## WORK REQUIRED
Scan the data below and pick out the lines containing the word "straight".

## DATA SHOWN
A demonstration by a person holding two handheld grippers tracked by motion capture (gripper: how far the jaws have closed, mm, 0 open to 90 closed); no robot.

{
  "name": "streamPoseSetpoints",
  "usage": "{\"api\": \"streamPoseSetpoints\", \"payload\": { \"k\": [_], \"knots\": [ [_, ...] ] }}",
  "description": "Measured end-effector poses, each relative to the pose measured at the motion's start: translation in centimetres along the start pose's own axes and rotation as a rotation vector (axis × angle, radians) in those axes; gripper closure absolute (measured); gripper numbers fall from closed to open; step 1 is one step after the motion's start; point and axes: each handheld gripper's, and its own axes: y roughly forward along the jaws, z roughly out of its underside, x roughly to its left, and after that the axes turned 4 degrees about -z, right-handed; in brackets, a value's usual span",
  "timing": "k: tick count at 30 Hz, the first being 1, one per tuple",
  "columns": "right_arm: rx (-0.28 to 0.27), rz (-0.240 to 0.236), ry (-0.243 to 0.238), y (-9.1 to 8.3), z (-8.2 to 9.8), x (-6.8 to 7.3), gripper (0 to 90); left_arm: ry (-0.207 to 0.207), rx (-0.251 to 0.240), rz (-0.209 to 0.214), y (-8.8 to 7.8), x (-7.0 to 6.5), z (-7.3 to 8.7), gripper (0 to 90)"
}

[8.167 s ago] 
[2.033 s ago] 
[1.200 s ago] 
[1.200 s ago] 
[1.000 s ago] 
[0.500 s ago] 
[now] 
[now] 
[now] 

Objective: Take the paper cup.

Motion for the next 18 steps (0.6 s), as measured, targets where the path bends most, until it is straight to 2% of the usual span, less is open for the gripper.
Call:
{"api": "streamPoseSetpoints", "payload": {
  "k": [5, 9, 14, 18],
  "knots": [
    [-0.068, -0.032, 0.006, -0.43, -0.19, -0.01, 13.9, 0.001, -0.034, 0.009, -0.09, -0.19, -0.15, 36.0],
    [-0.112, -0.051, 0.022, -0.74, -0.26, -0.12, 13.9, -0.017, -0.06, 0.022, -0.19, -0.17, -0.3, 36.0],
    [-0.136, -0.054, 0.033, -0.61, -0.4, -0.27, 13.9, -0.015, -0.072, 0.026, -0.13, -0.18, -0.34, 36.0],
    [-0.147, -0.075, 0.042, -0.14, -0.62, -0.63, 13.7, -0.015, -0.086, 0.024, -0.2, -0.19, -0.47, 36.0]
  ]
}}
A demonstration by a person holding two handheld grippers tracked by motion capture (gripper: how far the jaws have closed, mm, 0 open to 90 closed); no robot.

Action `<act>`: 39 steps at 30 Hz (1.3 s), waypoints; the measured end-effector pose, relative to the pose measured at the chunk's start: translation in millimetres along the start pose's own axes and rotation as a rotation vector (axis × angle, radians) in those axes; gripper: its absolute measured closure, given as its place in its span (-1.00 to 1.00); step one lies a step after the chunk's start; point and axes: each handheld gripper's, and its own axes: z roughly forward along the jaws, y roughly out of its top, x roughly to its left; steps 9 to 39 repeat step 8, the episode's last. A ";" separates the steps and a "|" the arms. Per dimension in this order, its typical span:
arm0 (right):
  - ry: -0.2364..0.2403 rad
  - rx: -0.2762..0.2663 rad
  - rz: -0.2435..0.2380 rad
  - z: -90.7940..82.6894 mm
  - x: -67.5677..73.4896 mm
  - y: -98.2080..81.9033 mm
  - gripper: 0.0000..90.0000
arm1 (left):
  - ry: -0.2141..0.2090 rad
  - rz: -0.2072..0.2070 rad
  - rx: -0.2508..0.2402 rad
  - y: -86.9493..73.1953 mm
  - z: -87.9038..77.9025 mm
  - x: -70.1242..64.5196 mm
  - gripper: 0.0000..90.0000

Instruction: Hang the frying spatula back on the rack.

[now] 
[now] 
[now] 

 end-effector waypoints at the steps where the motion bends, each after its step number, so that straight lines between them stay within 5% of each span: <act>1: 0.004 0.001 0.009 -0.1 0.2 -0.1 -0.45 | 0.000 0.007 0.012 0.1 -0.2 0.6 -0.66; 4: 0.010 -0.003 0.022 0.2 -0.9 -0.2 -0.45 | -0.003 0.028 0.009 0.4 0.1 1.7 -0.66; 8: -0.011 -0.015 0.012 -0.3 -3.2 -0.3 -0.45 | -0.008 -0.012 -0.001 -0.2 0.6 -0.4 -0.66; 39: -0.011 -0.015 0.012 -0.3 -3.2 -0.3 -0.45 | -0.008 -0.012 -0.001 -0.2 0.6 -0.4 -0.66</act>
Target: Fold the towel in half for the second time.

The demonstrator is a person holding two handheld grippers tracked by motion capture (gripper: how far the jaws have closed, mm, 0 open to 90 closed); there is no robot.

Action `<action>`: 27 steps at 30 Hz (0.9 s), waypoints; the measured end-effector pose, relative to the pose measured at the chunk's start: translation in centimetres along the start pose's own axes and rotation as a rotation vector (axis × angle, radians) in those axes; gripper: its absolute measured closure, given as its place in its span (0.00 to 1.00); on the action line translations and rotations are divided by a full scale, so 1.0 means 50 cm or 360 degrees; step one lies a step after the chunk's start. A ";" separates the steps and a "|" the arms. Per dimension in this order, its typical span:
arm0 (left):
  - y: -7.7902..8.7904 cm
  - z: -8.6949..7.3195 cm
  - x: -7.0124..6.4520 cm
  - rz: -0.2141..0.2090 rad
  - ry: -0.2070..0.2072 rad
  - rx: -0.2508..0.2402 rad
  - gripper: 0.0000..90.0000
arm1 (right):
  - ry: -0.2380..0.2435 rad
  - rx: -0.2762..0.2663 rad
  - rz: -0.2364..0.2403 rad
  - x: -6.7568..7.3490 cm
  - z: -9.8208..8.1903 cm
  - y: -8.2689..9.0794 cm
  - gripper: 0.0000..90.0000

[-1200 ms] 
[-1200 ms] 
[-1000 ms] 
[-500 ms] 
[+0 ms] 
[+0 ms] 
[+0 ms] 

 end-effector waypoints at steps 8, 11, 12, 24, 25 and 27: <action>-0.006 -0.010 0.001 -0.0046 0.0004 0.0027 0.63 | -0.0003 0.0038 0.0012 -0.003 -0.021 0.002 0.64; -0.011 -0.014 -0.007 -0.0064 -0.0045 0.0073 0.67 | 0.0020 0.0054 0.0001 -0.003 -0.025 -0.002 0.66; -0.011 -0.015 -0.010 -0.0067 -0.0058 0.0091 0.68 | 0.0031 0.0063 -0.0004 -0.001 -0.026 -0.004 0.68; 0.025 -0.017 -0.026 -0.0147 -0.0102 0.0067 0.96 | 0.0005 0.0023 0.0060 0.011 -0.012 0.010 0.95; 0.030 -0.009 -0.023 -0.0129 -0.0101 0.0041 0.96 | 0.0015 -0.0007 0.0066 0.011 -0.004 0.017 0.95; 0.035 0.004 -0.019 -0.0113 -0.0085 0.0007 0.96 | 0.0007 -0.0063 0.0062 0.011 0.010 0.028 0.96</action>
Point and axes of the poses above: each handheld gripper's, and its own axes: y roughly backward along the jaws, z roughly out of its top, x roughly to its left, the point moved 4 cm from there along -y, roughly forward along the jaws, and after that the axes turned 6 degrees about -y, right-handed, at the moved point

## WRITTEN RESPONSE
Motion for the next 18 steps (0.6 s), as measured, targets where the path bends most, until it is straight to 2% of the usual span, less is open for the gripper.
 end-effector waypoints at the steps where the motion bends, each after its step number, so that straight lines between them stay within 5% of each span: <act>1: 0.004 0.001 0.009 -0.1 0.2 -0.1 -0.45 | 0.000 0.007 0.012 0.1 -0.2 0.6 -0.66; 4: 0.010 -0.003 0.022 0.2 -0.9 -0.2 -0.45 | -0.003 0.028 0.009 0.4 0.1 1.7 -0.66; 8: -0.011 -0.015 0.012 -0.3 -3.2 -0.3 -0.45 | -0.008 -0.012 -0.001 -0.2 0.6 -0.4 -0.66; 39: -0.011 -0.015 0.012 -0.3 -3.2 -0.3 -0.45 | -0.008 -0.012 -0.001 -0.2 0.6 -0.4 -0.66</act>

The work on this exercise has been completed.